[What to work on]
Give back an exact copy of the lines in the records below, from the line that has "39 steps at" through the line that has "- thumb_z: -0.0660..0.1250", and nothing besides.

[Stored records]
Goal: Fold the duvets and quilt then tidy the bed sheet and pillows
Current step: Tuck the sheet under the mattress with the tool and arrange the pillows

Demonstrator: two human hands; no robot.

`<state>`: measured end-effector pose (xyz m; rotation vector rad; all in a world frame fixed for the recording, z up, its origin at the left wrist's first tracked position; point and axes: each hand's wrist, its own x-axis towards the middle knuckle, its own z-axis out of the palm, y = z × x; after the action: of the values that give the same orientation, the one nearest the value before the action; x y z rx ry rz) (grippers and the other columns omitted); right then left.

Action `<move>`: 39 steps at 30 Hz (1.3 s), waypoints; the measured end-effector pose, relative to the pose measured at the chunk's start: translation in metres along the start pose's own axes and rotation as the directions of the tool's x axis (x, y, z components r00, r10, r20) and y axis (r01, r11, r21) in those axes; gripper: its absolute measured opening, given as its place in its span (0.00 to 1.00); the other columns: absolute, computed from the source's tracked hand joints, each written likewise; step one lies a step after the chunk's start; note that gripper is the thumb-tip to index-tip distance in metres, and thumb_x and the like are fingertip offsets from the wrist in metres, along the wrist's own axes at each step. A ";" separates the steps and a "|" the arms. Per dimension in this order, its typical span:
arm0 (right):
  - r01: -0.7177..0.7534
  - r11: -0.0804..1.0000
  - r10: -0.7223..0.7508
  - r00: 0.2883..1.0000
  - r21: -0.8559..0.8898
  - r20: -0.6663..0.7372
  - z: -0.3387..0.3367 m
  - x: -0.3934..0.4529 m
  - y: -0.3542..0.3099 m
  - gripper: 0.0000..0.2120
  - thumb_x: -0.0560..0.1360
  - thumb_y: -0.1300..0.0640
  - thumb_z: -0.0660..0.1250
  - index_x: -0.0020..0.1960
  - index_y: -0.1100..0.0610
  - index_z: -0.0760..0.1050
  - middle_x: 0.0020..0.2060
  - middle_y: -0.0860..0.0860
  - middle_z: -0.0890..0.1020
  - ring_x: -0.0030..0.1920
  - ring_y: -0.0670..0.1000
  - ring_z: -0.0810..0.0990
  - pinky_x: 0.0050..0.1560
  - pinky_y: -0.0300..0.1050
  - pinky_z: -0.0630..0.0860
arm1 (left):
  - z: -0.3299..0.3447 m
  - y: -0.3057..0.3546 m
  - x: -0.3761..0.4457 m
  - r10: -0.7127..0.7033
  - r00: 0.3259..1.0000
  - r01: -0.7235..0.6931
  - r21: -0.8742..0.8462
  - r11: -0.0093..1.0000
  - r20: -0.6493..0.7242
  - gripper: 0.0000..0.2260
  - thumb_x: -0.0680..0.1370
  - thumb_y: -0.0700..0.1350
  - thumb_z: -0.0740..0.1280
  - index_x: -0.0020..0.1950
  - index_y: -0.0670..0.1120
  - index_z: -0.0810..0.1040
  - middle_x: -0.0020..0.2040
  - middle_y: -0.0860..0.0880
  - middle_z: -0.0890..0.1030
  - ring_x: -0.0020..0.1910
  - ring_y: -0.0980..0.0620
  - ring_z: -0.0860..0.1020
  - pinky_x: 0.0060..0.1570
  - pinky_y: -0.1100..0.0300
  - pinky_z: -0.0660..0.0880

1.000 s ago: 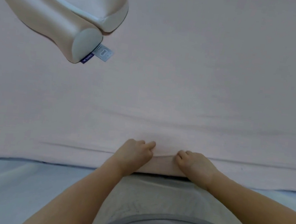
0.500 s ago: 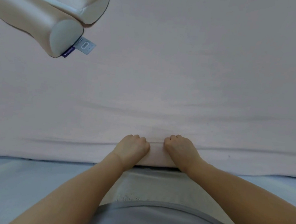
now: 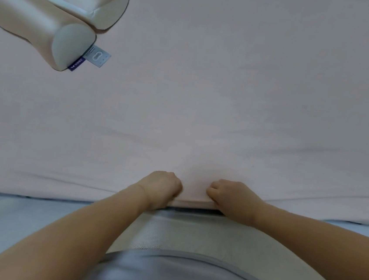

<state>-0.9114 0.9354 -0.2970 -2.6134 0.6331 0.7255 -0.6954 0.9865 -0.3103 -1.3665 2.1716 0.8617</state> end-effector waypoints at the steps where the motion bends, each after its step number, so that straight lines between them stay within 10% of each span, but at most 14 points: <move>1: 0.032 0.998 -0.033 0.999 -0.054 -0.033 0.004 -0.012 0.009 0.07 0.69 0.64 0.69 0.45 0.57 0.74 0.42 0.53 0.79 0.42 0.54 0.78 0.35 0.45 0.73 | -0.003 0.001 0.000 0.009 1.000 -0.009 0.016 1.000 -0.001 0.04 0.75 0.37 0.62 0.47 0.44 0.74 0.50 0.45 0.77 0.49 0.42 0.78 0.44 0.54 0.73; 4: -0.011 0.988 0.009 1.000 -0.157 -0.012 0.010 -0.045 0.041 0.19 0.47 0.62 0.81 0.31 0.53 0.74 0.27 0.49 0.75 0.23 0.50 0.75 0.19 0.37 0.65 | -0.007 0.024 0.005 0.092 0.990 -0.087 0.049 0.995 -0.105 0.12 0.75 0.36 0.61 0.57 0.45 0.72 0.57 0.46 0.73 0.52 0.43 0.75 0.41 0.51 0.72; 10: -0.063 0.963 0.030 0.991 -0.261 -0.129 0.019 -0.082 0.094 0.07 0.64 0.65 0.60 0.35 0.58 0.76 0.32 0.55 0.78 0.30 0.54 0.77 0.22 0.42 0.70 | 0.005 0.100 0.056 0.412 0.857 -0.319 0.309 0.896 -0.310 0.10 0.72 0.43 0.57 0.43 0.51 0.78 0.44 0.50 0.76 0.39 0.49 0.75 0.32 0.59 0.73; 17: -0.164 0.946 0.112 0.975 -0.280 -0.193 0.055 -0.082 0.114 0.13 0.64 0.65 0.51 0.30 0.57 0.74 0.26 0.55 0.75 0.25 0.54 0.74 0.22 0.40 0.69 | -0.030 0.144 0.105 0.203 0.917 -0.130 0.223 0.966 -0.342 0.06 0.67 0.41 0.62 0.36 0.47 0.79 0.34 0.48 0.78 0.30 0.47 0.78 0.24 0.63 0.68; 20: -0.189 0.968 0.152 0.966 -0.168 -0.211 0.052 -0.081 0.114 0.14 0.62 0.65 0.50 0.27 0.57 0.73 0.23 0.54 0.75 0.22 0.54 0.75 0.19 0.38 0.68 | -0.038 0.156 0.112 0.040 0.984 -0.014 0.149 0.989 -0.171 0.09 0.77 0.39 0.62 0.55 0.43 0.78 0.54 0.44 0.79 0.53 0.42 0.78 0.46 0.53 0.73; 25: -0.063 0.996 0.074 0.983 -0.070 0.166 0.035 -0.099 0.109 0.12 0.79 0.66 0.54 0.56 0.63 0.75 0.55 0.61 0.78 0.56 0.59 0.78 0.53 0.50 0.72 | -0.038 0.160 0.110 0.027 0.996 -0.027 0.000 1.000 -0.088 0.08 0.75 0.38 0.62 0.52 0.44 0.77 0.54 0.43 0.79 0.55 0.41 0.78 0.52 0.52 0.72; 32: -0.006 0.999 0.019 0.929 -0.036 0.370 0.017 -0.099 0.116 0.08 0.76 0.64 0.60 0.53 0.61 0.75 0.54 0.60 0.78 0.54 0.59 0.77 0.49 0.45 0.70 | -0.020 0.173 0.091 0.077 0.991 -0.081 -0.034 0.996 -0.108 0.07 0.77 0.39 0.58 0.50 0.46 0.75 0.55 0.46 0.78 0.55 0.44 0.76 0.48 0.53 0.71; 39: 0.117 0.936 -0.144 0.988 -0.333 -0.059 0.065 -0.124 0.115 0.13 0.68 0.63 0.53 0.36 0.57 0.75 0.30 0.53 0.77 0.27 0.53 0.76 0.24 0.41 0.71 | -0.013 0.162 0.090 0.084 0.983 -0.098 -0.084 0.992 -0.161 0.06 0.79 0.37 0.57 0.54 0.45 0.70 0.54 0.44 0.75 0.52 0.43 0.76 0.46 0.54 0.68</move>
<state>-1.0907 0.9078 -0.3049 -2.9710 0.3805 0.7384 -0.8802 0.9722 -0.3149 -1.4318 2.3564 0.9264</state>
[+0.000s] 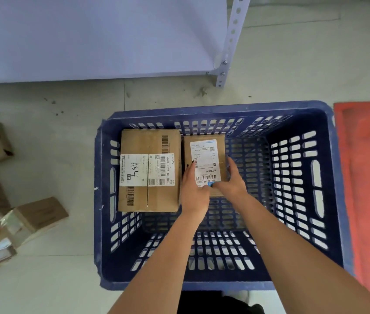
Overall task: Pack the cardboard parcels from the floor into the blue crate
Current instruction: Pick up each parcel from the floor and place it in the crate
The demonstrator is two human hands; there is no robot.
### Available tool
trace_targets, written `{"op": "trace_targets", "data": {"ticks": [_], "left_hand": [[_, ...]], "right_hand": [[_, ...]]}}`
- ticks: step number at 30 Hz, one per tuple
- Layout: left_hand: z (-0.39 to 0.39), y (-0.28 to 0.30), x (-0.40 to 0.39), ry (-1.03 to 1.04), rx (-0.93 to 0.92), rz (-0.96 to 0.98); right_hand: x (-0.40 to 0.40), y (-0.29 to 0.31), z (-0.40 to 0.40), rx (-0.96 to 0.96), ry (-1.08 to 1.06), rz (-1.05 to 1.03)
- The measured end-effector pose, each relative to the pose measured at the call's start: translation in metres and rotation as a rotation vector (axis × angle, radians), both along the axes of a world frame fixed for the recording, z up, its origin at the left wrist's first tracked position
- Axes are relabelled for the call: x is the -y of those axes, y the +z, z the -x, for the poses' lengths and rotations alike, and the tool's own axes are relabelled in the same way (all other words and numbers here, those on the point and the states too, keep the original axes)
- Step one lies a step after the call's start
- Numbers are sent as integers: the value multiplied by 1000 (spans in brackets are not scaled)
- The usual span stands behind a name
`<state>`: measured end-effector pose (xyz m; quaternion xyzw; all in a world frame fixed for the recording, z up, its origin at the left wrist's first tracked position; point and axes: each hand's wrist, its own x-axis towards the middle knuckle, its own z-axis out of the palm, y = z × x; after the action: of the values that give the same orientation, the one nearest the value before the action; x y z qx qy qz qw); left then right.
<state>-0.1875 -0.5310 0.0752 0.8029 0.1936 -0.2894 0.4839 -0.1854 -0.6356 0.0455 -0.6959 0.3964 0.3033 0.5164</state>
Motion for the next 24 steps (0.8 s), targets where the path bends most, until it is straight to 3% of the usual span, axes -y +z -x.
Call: {"op": "trace_targets", "data": {"ticks": [8, 14, 24], "left_hand": [[-16, 106, -10, 134, -9, 186], [-35, 184, -58, 220, 16, 138], [-61, 217, -223, 417, 125, 296]], "right_hand": [[16, 130, 0, 125, 24, -93], [-21, 215, -20, 183, 48, -182], [-178, 241, -58, 322, 117, -220]]}}
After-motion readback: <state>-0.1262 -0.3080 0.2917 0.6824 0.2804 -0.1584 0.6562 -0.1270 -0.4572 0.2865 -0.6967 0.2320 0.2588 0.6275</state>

[Answer for this exercise]
Action `<move>`: 39 steps at 30 Hz (1.3 s), waypoints; the measured end-effector pose, relative to the pose measured at the chunk's start: translation in metres along the start pose's own axes and rotation as the directions of the tool's x axis (x, y, z components r00, r10, r20) and y axis (r01, r11, r21) in those axes; gripper: its absolute measured opening, given as its place in its span (0.00 to 1.00); the other columns: absolute, computed from the source's tracked hand joints, each written likewise; step one lies a step after the chunk's start; note that gripper is the thumb-tip to index-tip distance in metres, and thumb_x and the like are fingertip offsets from the wrist in metres, along the wrist's own axes at each step. A ";" separates the steps and a "|" the arms. Per dimension in this order, its typical span:
arm0 (right):
  - r01: -0.7177..0.7534
  - r11: -0.0804..1.0000
  - r10: -0.7223..0.7508
  - r00: 0.2883..1.0000
  - r21: -0.8559..0.8898
  - r20: -0.6663..0.7372
  - z: -0.3387..0.3367 m
  - x: -0.3934..0.4529 m
  - y: -0.3542..0.3099 m
  - gripper: 0.0000..0.2120
  - thumb_x: -0.0560..0.1360
  - thumb_y: -0.1300..0.0640
  - thumb_z: -0.0660..0.1250

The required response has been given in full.